Among the symptoms of PCOS include:
- Irregular periods
- Excess hair growth especially on the face and body
- Weight gain
Symptom #4: Urinary Infections
Urinary tract infection (UTI) emanates from bacteria in the urinary tract –urethra, ureters, bladder, or kidney. The bacterium colonizes the urinary tract and thus causes infection. Research shows that more than 50% of women will contract a UTI in their lifetime.
However, if you have diabetes, you have a higher risk of getting UTI because of high blood sugar levels and the body’s inability to fight infections. Also, diabetes may cause a woman’s bladder to hold some urine –not empty all of it- which offers a favorable environment for bacteria to thrive.
The symptoms of urinary infections include:
- Pain when urinating
- Burning sensation in the vagina
- Bloody urine
When a UTI remains untreated for long, it increases the likelihood of a kidney infection.
Symptom #5: Long and Irregular Menstrual Cycle
Long and irregular menstrual cycles accompanied by heavy periods can be a sign of diabetes. Women with diabetes have long and irregular menstrual cycles, mainly associated with insulin resistance.
Several studies have revealed that women with a history of long and irregular menstrual cycles get diabetes type 2. Research published in the Journal of American Medical Association reveals that extremely irregular, infrequent, and unusually long menstrual may be an early sign of diabetes type 2 because they show insulin resistance.
Symptom #6: Gestational Diabetes
This type of diabetes affects pregnant women and occurs in 9.2% of all pregnancies. Gestational diabetes occurs when pregnancy hormones interfere with the working of insulin resulting in too much or insufficient insulin. The good thing with this type of diabetes is that it is manageable and in some cases, disappears after pregnancy.
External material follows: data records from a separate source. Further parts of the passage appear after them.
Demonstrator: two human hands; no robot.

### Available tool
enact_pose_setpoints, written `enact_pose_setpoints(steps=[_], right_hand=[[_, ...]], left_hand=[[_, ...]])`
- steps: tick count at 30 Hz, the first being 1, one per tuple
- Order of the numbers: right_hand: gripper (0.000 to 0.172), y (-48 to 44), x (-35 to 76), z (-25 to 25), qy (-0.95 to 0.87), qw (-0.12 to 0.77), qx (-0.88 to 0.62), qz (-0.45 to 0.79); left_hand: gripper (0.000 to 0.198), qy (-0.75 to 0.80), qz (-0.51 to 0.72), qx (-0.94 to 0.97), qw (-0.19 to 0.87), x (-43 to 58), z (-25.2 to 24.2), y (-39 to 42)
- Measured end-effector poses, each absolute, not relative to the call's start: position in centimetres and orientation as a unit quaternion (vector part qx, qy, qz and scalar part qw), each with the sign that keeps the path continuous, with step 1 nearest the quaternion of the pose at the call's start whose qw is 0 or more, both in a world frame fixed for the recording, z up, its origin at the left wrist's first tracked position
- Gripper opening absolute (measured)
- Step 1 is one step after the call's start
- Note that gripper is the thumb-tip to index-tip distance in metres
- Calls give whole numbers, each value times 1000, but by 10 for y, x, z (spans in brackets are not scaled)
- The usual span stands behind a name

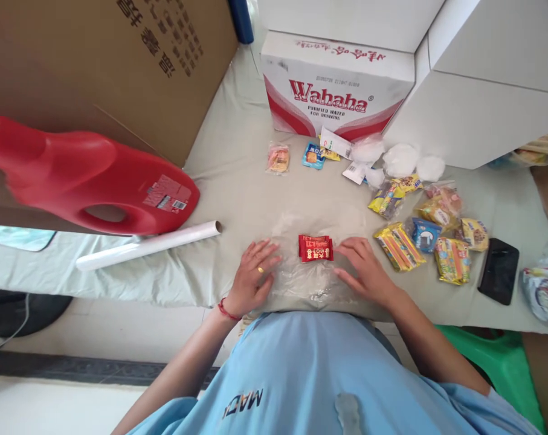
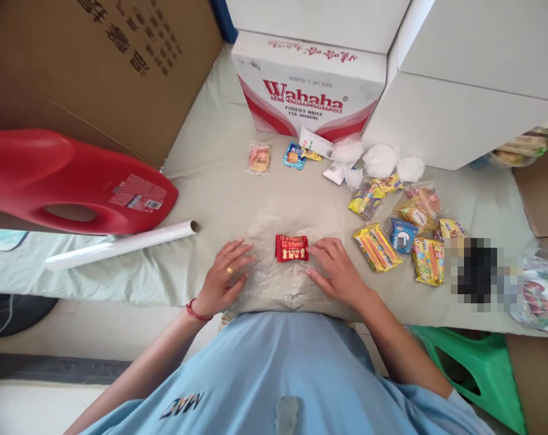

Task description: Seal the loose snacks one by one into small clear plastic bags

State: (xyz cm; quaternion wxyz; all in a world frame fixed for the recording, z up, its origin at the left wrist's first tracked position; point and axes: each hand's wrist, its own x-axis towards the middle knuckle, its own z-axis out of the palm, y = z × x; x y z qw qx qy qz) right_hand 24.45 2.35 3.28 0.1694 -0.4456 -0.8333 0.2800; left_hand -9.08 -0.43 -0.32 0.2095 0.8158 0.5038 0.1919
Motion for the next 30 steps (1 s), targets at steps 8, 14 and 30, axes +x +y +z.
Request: enact_pose_setpoints(steps=[8, 14, 30], right_hand=[[24, -42, 284, 12, -856, 132, -414, 281], [18, -17, 278, 20, -809, 243, -410, 346], [31, 64, 264, 3, -535, 210, -604, 552]], left_hand=[[52, 393, 110, 867, 287, -114, -6, -8], [25, 409, 200, 820, 347, -117, -10, 18], [56, 568, 318, 648, 395, -89, -18, 56]])
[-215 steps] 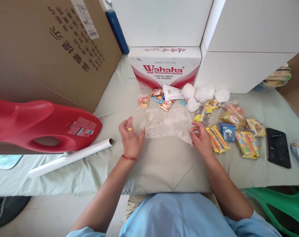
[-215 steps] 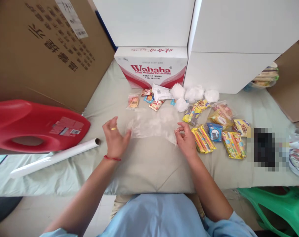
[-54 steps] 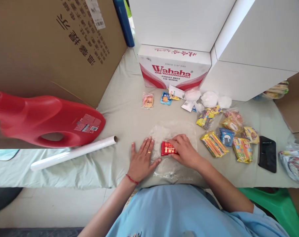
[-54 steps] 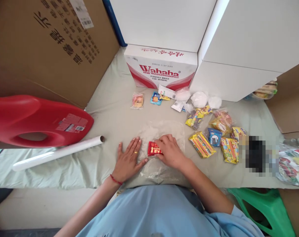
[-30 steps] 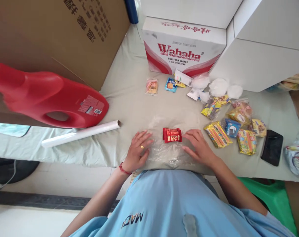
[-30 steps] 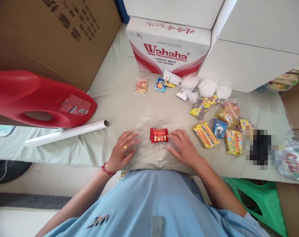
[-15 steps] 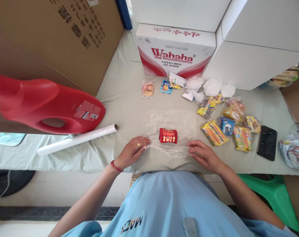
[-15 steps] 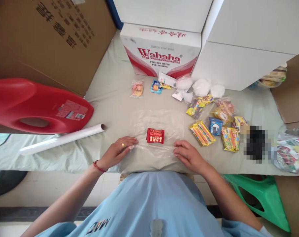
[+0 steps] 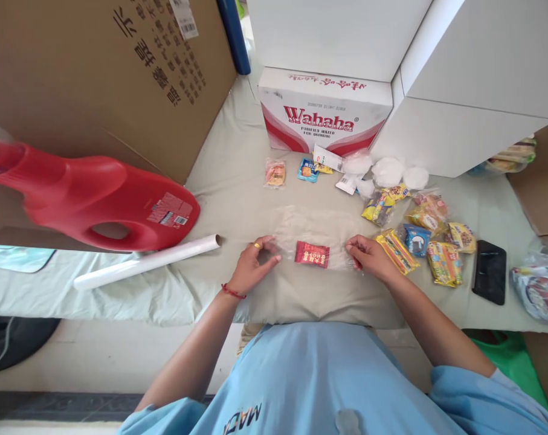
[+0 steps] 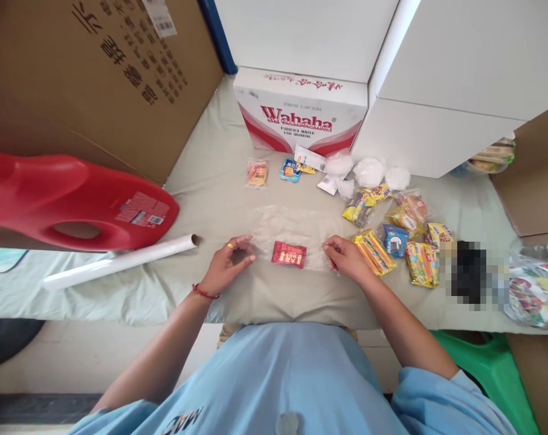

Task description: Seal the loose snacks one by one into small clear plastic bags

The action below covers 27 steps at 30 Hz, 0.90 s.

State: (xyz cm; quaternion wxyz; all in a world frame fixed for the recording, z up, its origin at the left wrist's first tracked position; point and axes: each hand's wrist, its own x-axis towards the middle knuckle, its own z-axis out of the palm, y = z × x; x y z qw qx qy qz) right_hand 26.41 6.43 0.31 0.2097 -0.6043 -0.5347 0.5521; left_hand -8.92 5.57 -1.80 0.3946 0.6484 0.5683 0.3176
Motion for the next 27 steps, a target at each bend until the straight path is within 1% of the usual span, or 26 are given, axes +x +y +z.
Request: enact_pose_setpoints(steps=[2, 3, 6, 7, 9, 10, 11, 13, 16, 17, 19, 21, 22, 23, 25, 27], right_hand=[[29, 65, 266, 1, -563, 192, -615, 517], [27, 65, 268, 1, -591, 179, -620, 485], [20, 68, 266, 10, -691, 131, -630, 329], [22, 68, 263, 16, -718, 125, -630, 267], [26, 70, 252, 29, -751, 142, -621, 171], [27, 70, 245, 34, -762, 158, -609, 149], [28, 72, 236, 38, -773, 174, -591, 152], [29, 75, 215, 40, -791, 184, -545, 206], [30, 83, 189, 29, -799, 130, -510, 289], [30, 85, 183, 24, -798, 106, -513, 298], [30, 89, 176, 17, -796, 72, -523, 297], [30, 90, 175, 14, -798, 58, -524, 293], [30, 90, 175, 14, -799, 55, -523, 291], [31, 89, 176, 14, -799, 53, -523, 291], [31, 88, 177, 16, -798, 58, -523, 295], [31, 89, 179, 17, -798, 68, -516, 305]], left_hand=[[38, 620, 322, 614, 368, -81, -21, 59], [36, 638, 323, 599, 359, -76, -22, 61], [34, 674, 338, 566, 333, -65, -22, 66], [35, 683, 345, 558, 320, -62, -22, 67], [36, 698, 352, 548, 298, -58, -21, 68], [36, 703, 351, 547, 289, -56, -22, 68], [36, 706, 349, 548, 283, -56, -22, 68], [36, 708, 351, 547, 276, -56, -25, 70], [39, 719, 376, 536, 233, -61, -25, 73], [40, 724, 389, 536, 194, -63, -22, 73], [38, 722, 419, 544, 82, -65, -12, 67], [28, 677, 450, 582, -28, -62, 3, 56], [24, 634, 460, 619, -60, -59, 11, 50], [24, 579, 457, 673, -63, -53, 17, 45], [33, 473, 412, 779, -4, -38, 24, 37], [38, 451, 347, 819, 66, -23, 22, 37]])
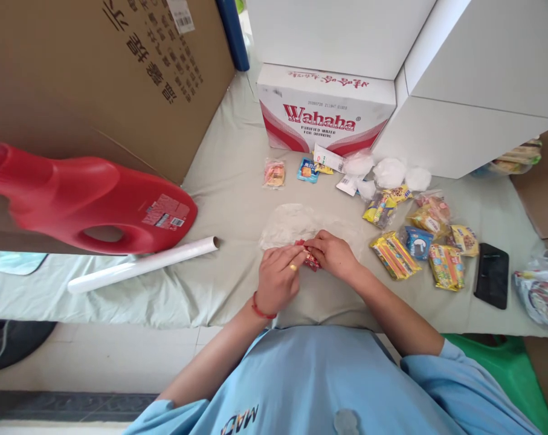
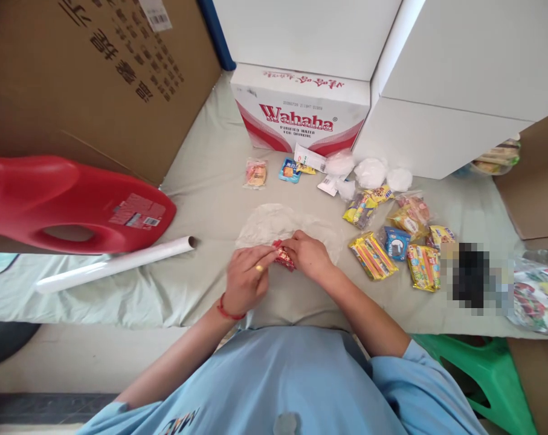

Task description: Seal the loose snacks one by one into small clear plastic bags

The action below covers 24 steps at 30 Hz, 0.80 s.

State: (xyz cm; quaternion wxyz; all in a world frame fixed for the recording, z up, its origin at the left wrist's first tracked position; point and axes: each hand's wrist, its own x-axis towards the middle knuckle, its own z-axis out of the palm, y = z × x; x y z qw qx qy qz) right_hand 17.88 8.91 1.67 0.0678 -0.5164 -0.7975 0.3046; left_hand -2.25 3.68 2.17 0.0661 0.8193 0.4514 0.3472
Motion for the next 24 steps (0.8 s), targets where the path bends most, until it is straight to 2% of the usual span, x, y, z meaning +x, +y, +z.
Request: enact_pose_setpoints(steps=[5, 8, 11, 12, 14, 16, 20, 24], right_hand=[[33, 103, 191, 20, -793, 80, -509, 325], [37, 119, 198, 22, -775, 103, -585, 215], [50, 135, 199, 21, -744, 59, -648, 150], [49, 140, 198, 21, -736, 33, -658, 156], [32, 147, 197, 22, -727, -8, -659, 192], [19, 147, 195, 28, -735, -2, -639, 228], [19, 121, 187, 49, -785, 87, -556, 261], [33, 78, 172, 52, -831, 16, -480, 279]], left_hand=[[39, 497, 208, 831, 140, -4, -5, 45], [38, 509, 182, 831, 132, -4, -10, 43], [35, 524, 176, 825, 113, -3, -6, 40], [34, 528, 173, 824, 109, -2, -4, 39], [35, 528, 167, 826, 103, 0, -2, 38], [34, 523, 163, 831, 97, 1, -2, 38], [30, 544, 173, 819, 61, 3, -5, 36], [25, 568, 180, 799, 83, 0, -10, 38]])
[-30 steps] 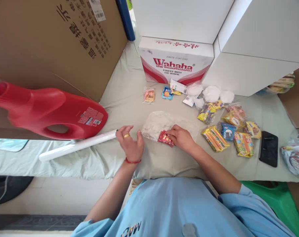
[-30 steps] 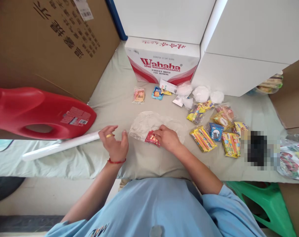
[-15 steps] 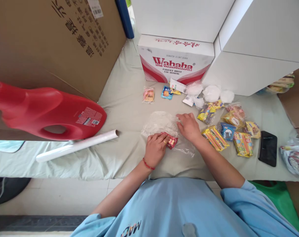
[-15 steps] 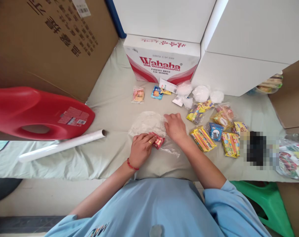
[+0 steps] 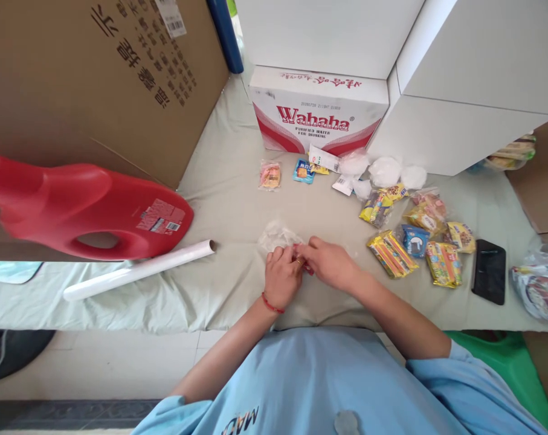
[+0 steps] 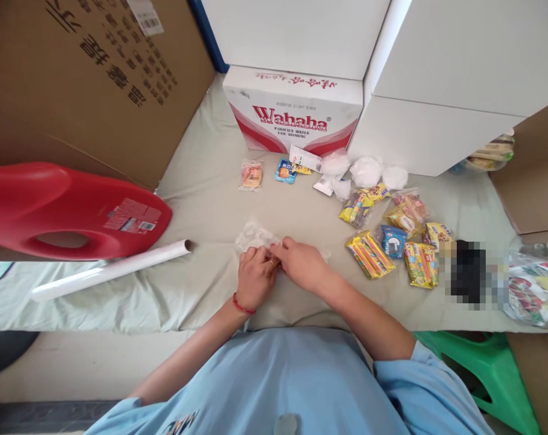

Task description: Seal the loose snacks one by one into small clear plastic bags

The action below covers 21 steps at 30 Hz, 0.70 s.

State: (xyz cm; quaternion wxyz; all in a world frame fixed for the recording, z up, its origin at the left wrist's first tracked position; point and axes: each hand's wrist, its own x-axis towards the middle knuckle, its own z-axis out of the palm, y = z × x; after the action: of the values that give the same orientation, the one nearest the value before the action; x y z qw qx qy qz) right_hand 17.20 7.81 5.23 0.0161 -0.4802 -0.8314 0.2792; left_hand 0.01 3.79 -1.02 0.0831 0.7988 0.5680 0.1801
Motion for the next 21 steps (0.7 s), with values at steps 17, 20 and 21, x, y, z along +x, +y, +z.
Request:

In many cases, gestational diabetes has no symptoms and goes unnoticed. Thus, it is recommended for your doctor to screen you for gestational diabetes between the 24th and 28th week of pregnancy. However, you may experience diabetes-related symptoms like:
- Sugar in urine
- Frequent urination
- Dry mouth
- Increased vaginal infections
- Blurred vision
- Unusual thirst
High blood sugars in the blood pose various risks for the mother and child including:
- Premature delivery
- Birth defects
- A big baby
- Breathing issues for the newborn
Although diabetes affects both men and women, it can be especially hard for women. This is mainly because diabetes can affect a mom and her unborn child. Also, women have unique diabetes symptoms that mostly have to do with their reproductive system. Understanding and detecting these symptoms early can help women get treated for diabetes soon enough before the condition escalates. If you see these symptoms, do not panic; seek help from a women’s health specialist.